Brief | In the entries below, find the line with "A page of spatial" and the line with "white alarm clock: (177, 130, 114)"; copy them and every line between them exactly, but not the pictures.

Data for this task |
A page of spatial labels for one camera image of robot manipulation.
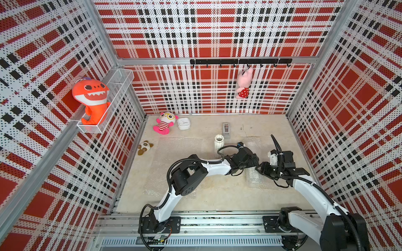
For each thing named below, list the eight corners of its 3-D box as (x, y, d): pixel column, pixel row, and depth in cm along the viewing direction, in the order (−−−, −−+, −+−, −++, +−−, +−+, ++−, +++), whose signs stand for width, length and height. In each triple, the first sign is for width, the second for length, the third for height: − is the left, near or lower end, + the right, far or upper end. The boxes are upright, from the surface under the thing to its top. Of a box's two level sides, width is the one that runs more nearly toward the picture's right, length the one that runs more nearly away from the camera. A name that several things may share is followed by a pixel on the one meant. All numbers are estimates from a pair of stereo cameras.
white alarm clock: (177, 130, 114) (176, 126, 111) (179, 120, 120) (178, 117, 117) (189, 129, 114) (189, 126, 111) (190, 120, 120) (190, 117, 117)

* * *

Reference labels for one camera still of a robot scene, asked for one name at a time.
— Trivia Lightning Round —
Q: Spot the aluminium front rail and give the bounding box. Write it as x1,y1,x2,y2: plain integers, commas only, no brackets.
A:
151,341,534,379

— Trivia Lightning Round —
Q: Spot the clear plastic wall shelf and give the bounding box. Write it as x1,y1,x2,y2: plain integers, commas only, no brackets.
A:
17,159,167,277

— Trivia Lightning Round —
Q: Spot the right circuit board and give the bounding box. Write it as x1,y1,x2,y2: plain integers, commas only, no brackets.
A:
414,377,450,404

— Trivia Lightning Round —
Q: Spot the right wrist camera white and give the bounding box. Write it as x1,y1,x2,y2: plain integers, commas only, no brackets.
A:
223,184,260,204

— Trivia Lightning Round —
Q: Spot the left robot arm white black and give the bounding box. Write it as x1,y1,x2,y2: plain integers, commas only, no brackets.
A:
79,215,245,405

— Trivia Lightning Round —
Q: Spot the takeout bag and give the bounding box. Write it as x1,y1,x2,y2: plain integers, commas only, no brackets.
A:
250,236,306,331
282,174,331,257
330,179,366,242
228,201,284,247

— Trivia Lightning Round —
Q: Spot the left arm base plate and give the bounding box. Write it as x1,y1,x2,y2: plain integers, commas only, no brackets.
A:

Response area |
A page of spatial labels for one camera image of robot manipulation.
For each thing named below, list the eight corners of its 3-D box as (x, y, d): pixel column, pixel row, and depth in cm along the viewing direction, in the order (−−−, −−+, −+−, −++, +−−, +−+, ++−, +++), whose signs stand for width, length and height. In each triple, the first sign is for width, the second for length, the third for height: − is the left, near or lower end, + the right, far or upper end. The boxes are upright, from the surface under the thing to its top. Of a box's two level sides, width is the one that runs more nearly toward the picture's right, length the one that runs more nearly away from the camera. A name that several things may share is followed by a pixel on the one meant. All numbers are estimates from a pair of stereo cameras.
white alarm clock: (177, 130, 114) (176, 126, 111) (179, 120, 120) (178, 117, 117) (189, 129, 114) (189, 126, 111) (190, 120, 120) (190, 117, 117)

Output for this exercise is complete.